I was determined not to be a victim, even if I were. “For the…for the first time, Don, I had…had to fight for my life. I never had to do that.”
“You will now. You know you’re going to win.”
I smiled at his certainty. “Right here, I’d say so. In this dream, I’ve already won. On the other side, something’s happened. I’m not sure.”
Is this a world of sides? I thought. This side I’m perfect. The mortal side, I can die?
“There are no sides,” he said. “You’re right. One’s a dream, so’s the other. There are beliefs. Here, you believe you’re fine, there you’ll believe you’ll fight for your life. What if you can’t?”
“Of course I can. I’m…I’m already perfect here and now.”
“Well said.”
“Nothing can hurt us, ever, can it?”
He smiled. “People die all the time.”
“But they’re not hurt. They come here, somewhere like this, they’re perfect again.”
“Of course,” he said. “If they want to. Dying, the end of life, that’s a belief.“ He frowned. “Hospitals, you don’t care for. Physicians are strangers to you. Yet all of a sudden they’re in your life. So what do you do with them, about them? Live, day by day, clawing your way back from your illusions of harm, to the belief of the person you thought you were. Another wrong belief. Yet it’s your belief.”
“You’re a thought form, aren’t you, Don? You’re not a real image. This is a dream, the hayfield, the airplanes, the bright sunlight?”

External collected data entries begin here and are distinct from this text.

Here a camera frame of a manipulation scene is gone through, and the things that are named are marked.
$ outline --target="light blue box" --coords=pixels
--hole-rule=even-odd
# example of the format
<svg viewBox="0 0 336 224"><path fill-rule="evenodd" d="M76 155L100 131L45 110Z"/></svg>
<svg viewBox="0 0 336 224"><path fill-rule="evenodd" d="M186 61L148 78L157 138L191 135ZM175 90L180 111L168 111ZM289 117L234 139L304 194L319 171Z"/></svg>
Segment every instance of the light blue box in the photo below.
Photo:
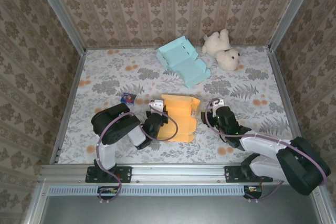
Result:
<svg viewBox="0 0 336 224"><path fill-rule="evenodd" d="M210 77L210 70L201 59L196 59L198 53L185 36L160 47L156 56L163 67L176 72L188 88Z"/></svg>

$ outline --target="gray leaf pattern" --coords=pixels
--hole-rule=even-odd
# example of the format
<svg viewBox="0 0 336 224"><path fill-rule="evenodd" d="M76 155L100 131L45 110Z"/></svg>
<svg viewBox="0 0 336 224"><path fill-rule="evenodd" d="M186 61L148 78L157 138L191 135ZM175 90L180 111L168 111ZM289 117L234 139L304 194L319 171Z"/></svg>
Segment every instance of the gray leaf pattern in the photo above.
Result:
<svg viewBox="0 0 336 224"><path fill-rule="evenodd" d="M204 111L211 98L223 97L241 125L278 138L291 139L281 98L265 47L237 47L241 57L236 71L220 69L214 58L196 48L211 70L211 77L188 89L179 76L163 69L155 49L88 50L66 136L61 164L93 163L98 136L91 119L99 111L120 103L124 92L137 95L130 110L141 122L148 102L161 94L191 95ZM197 118L190 143L152 142L138 151L127 137L116 143L116 161L122 163L224 163L241 162L250 153L231 148Z"/></svg>

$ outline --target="patterned wallpaper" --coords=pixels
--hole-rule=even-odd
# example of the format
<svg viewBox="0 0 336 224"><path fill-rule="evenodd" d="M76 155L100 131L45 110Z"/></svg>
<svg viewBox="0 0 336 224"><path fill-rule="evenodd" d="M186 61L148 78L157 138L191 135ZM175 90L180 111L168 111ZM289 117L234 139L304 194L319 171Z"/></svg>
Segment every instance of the patterned wallpaper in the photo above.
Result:
<svg viewBox="0 0 336 224"><path fill-rule="evenodd" d="M233 44L268 44L290 0L61 0L88 48L163 45L230 32Z"/></svg>
<svg viewBox="0 0 336 224"><path fill-rule="evenodd" d="M336 0L304 0L276 55L301 133L332 169L336 203Z"/></svg>
<svg viewBox="0 0 336 224"><path fill-rule="evenodd" d="M47 0L0 3L0 223L20 223L79 56Z"/></svg>

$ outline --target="wall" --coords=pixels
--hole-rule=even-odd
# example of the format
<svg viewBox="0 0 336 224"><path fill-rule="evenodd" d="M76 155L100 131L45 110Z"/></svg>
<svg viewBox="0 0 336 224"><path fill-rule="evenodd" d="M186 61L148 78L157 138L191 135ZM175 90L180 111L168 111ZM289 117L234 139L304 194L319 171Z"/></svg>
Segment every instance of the wall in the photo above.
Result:
<svg viewBox="0 0 336 224"><path fill-rule="evenodd" d="M49 162L79 56L47 0L0 0L0 223Z"/></svg>
<svg viewBox="0 0 336 224"><path fill-rule="evenodd" d="M276 55L301 133L334 172L336 202L336 0L304 0Z"/></svg>
<svg viewBox="0 0 336 224"><path fill-rule="evenodd" d="M233 44L268 44L290 0L61 0L86 47L163 45L230 31Z"/></svg>

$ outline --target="teddy bear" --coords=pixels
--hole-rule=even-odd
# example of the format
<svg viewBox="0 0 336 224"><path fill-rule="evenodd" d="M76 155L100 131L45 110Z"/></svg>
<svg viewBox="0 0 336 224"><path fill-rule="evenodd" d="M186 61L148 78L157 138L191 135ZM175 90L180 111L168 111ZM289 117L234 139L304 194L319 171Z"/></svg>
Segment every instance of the teddy bear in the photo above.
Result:
<svg viewBox="0 0 336 224"><path fill-rule="evenodd" d="M233 49L229 42L229 32L223 29L211 34L204 42L202 53L216 58L220 68L226 71L233 71L238 66L239 52Z"/></svg>

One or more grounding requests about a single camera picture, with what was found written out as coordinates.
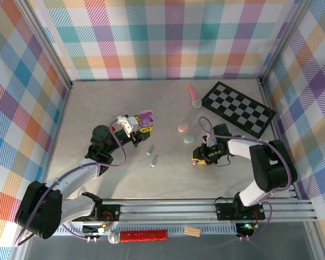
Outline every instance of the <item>black and white checkerboard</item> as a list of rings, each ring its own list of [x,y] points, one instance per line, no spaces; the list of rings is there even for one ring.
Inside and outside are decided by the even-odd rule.
[[[204,96],[202,105],[256,138],[261,137],[276,114],[220,81]]]

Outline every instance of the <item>colorful plaid fabric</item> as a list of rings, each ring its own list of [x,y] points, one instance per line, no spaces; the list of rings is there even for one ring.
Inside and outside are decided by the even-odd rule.
[[[44,170],[66,91],[14,0],[0,0],[0,259],[25,189]]]
[[[290,21],[293,11],[285,8],[296,6],[289,0],[30,2],[77,80],[256,78]]]
[[[314,0],[269,79],[271,103],[325,237],[325,1]]]
[[[294,3],[292,4],[292,6],[291,6],[291,8],[289,10],[289,13],[286,16],[286,18],[284,20],[284,23],[283,23],[281,29],[279,30],[279,33],[277,34],[277,37],[275,38],[275,40],[274,40],[274,42],[272,44],[270,52],[268,53],[268,55],[266,57],[266,60],[264,62],[264,66],[261,69],[261,73],[259,74],[259,77],[262,77],[264,72],[266,71],[267,66],[268,66],[269,62],[271,61],[273,54],[276,52],[277,47],[281,42],[282,36],[284,35],[284,33],[285,33],[286,29],[287,29],[287,26],[290,23],[291,19],[293,18],[294,14],[295,14],[295,11],[297,9],[297,6],[298,6],[298,4],[300,2],[301,2],[301,0],[294,0]]]

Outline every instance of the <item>floor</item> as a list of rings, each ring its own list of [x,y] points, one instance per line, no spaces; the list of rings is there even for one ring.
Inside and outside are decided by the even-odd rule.
[[[87,244],[72,236],[52,236],[47,240],[35,236],[29,242],[25,260],[35,259],[313,260],[314,257],[303,223],[284,222],[270,223],[265,232],[249,242],[240,242],[234,235],[201,234],[199,238],[172,236],[167,241],[114,245],[107,238]]]
[[[97,81],[76,82],[71,91],[62,123],[48,179],[76,166],[87,153],[92,130],[109,124],[119,115],[136,115],[146,109],[154,110],[153,135],[134,148],[125,146],[127,163],[109,169],[101,177],[91,180],[71,195],[84,191],[101,198],[214,198],[233,197],[253,181],[251,163],[241,157],[231,158],[226,167],[192,165],[192,151],[202,143],[198,125],[200,116],[208,117],[213,125],[226,123],[206,108],[195,109],[187,90],[193,84],[202,98],[217,80],[157,80],[157,81]],[[230,87],[259,101],[262,97],[256,80],[223,80]],[[177,128],[181,122],[190,124],[189,133],[197,135],[196,142],[185,144],[184,133]],[[232,135],[248,135],[227,123]],[[268,127],[261,137],[274,139]],[[151,156],[146,152],[154,146]],[[119,150],[112,154],[114,164],[122,161]],[[150,162],[157,157],[157,164]],[[221,158],[219,164],[226,163]]]

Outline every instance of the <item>red glitter strip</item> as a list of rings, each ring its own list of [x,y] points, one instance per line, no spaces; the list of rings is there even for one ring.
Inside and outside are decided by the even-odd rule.
[[[120,242],[167,240],[167,230],[121,231]]]

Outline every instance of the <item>cable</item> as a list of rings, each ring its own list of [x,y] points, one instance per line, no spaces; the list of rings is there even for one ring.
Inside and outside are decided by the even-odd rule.
[[[209,123],[211,129],[212,129],[212,123],[211,123],[211,122],[209,121],[209,119],[206,118],[205,116],[201,116],[201,117],[199,118],[199,124],[200,124],[200,127],[201,127],[201,128],[202,128],[202,129],[207,133],[207,134],[213,135],[214,137],[223,138],[223,139],[242,139],[242,140],[246,140],[246,141],[257,142],[257,143],[259,143],[259,144],[267,145],[267,146],[269,146],[269,147],[271,148],[272,151],[274,151],[274,152],[276,153],[276,155],[278,156],[278,158],[280,159],[280,161],[283,163],[284,168],[285,168],[285,170],[286,170],[286,172],[287,172],[287,176],[288,176],[288,183],[287,183],[287,185],[286,185],[284,188],[276,188],[276,189],[272,190],[272,191],[271,191],[270,193],[268,193],[266,196],[264,196],[263,198],[261,198],[261,200],[259,201],[259,203],[261,203],[262,201],[264,201],[265,199],[267,199],[267,198],[270,196],[270,194],[273,194],[273,193],[275,193],[276,191],[286,191],[286,190],[290,187],[290,185],[291,185],[291,172],[290,172],[290,168],[289,168],[287,162],[284,160],[284,158],[283,158],[283,156],[281,155],[281,153],[280,153],[276,148],[274,148],[273,145],[271,145],[271,144],[268,143],[268,142],[265,142],[265,141],[262,141],[262,140],[259,140],[259,139],[255,139],[255,138],[245,138],[245,137],[243,137],[243,136],[226,136],[226,135],[216,135],[216,134],[213,134],[212,132],[207,131],[206,128],[202,126],[202,124],[201,124],[201,119],[205,119],[205,120]]]
[[[71,233],[73,236],[81,238],[83,240],[88,240],[88,238],[85,238],[84,236],[78,235],[75,232],[72,232],[70,229],[68,229],[64,224],[62,224],[62,226],[69,232]]]
[[[227,160],[229,161],[229,163],[228,163],[228,164],[223,164],[223,165],[216,165],[215,163],[213,163],[213,165],[214,165],[214,166],[216,166],[216,167],[223,167],[223,166],[227,166],[227,165],[230,165],[230,164],[231,164],[231,161],[230,161],[229,157],[230,157],[230,155],[228,154],[228,155],[227,155]]]
[[[23,229],[21,230],[21,232],[19,233],[16,241],[15,241],[15,246],[21,246],[22,244],[24,244],[26,241],[28,241],[31,237],[34,236],[34,234],[31,234],[29,237],[27,237],[26,239],[24,239],[23,241],[20,241],[23,237],[23,234],[24,232],[28,229],[28,226],[31,224],[31,222],[33,221],[33,218],[35,217],[36,215],[36,212],[37,210],[40,208],[41,204],[43,203],[44,199],[46,198],[46,196],[48,195],[48,193],[55,187],[59,184],[60,181],[62,181],[65,177],[69,176],[71,173],[79,170],[79,169],[82,169],[84,167],[87,167],[87,166],[91,166],[91,165],[101,165],[101,166],[106,166],[106,167],[120,167],[120,166],[123,166],[125,163],[126,163],[126,153],[124,151],[124,147],[123,145],[120,143],[118,137],[115,135],[115,133],[113,132],[112,130],[112,126],[114,125],[114,123],[117,122],[117,119],[113,120],[110,125],[109,125],[109,131],[111,133],[111,135],[113,136],[114,140],[117,142],[119,148],[121,149],[122,153],[123,153],[123,162],[121,164],[117,164],[117,165],[112,165],[112,164],[105,164],[105,163],[102,163],[102,162],[89,162],[87,164],[83,164],[83,165],[80,165],[76,168],[73,168],[72,170],[64,173],[63,175],[61,175],[57,181],[55,181],[45,192],[44,194],[42,194],[41,198],[39,199],[39,201],[37,202],[34,210],[32,211],[30,217],[28,218],[28,221],[26,222],[26,224],[24,225]]]
[[[255,225],[257,225],[258,224],[258,219],[259,219],[259,216],[258,216],[258,213],[256,213],[256,211],[255,210],[253,210],[253,213],[254,213],[254,215],[255,215]]]
[[[272,218],[272,205],[271,203],[269,203],[268,201],[264,201],[263,204],[266,203],[269,205],[270,207],[270,214],[269,214],[269,218],[267,219],[265,225],[257,232],[255,233],[254,235],[251,236],[252,237],[256,237],[257,235],[259,235],[260,233],[262,233],[266,228],[267,226],[269,225],[270,221],[271,221],[271,218]]]
[[[112,215],[112,213],[110,213],[109,211],[105,211],[105,212],[103,212],[102,214],[105,215],[105,217],[106,217],[106,219],[107,219],[107,225],[108,225],[108,229],[109,229],[110,226],[111,226],[111,224],[113,223],[113,220],[114,220],[114,219],[113,219],[113,215]],[[111,223],[109,222],[109,220],[108,220],[108,216],[107,216],[107,215],[110,215],[110,216],[111,216],[111,219],[112,219],[112,220],[111,220]],[[101,225],[97,226],[96,228],[87,231],[87,233],[92,233],[92,232],[98,230],[99,228],[104,228],[105,226],[106,226],[106,224],[101,224]]]
[[[225,198],[224,198],[224,197],[218,197],[218,198],[216,198],[216,199],[214,200],[214,205],[216,205],[216,201],[217,201],[218,199],[225,199]]]

He blinked at me, changing the talk. “Not a real image,” he said. “No such thing as a real image. The only real is Love. I’m a thought-form, like you.” A little smile from him. “We’re living our own stories, you and me, aren’t we? We give ourselves a story we think is difficult, we’ll finish it now or later. Doesn’t matter what others think of us, does it? It matters what we think of ourselves.”
I was caught by his words. “No such thing as a real image? No reality as thought forms, either?”
“It’s all beliefs, here, too. I can change it, you can change it, whenever you want. This field, the airplanes, you can make it shift any way you wish. Earth is harder for you. Earth, you’re convinced, takes time.”
He lifted a hay-stem, letting it float in the air. I knew I could do that, too, in this place.
“What’s true for you, Richard? What are the highest beliefs you know?”
In that place, coming as it did from almost-dying, it was easy to find what I wanted to believe. Not perfect, but a step ahead, for me.
“Whenever we think we’re hurt, we’re healed in mind, first.
“Holding ideas in our mind, that brings events to us, tests, rewards.
“What seems to be a terrible event, is for our learning.
“Others inspire us with their own adventures, we inspire them.
“We are never separated, never left by Love.
“One I got from you, Don: No mortal life is true. They’re imaginations, seems-to-be, Illusions. We write and direct and star in the life in our own stories. Fiction.”
The last drew me once again — I saw a misty picture, my body unconscious on its hospital bed on Earth, the world of dear mortals there on my right, the world of after-living and its hayfield on my left. The only reality was Love, no images, no dream, just Itself.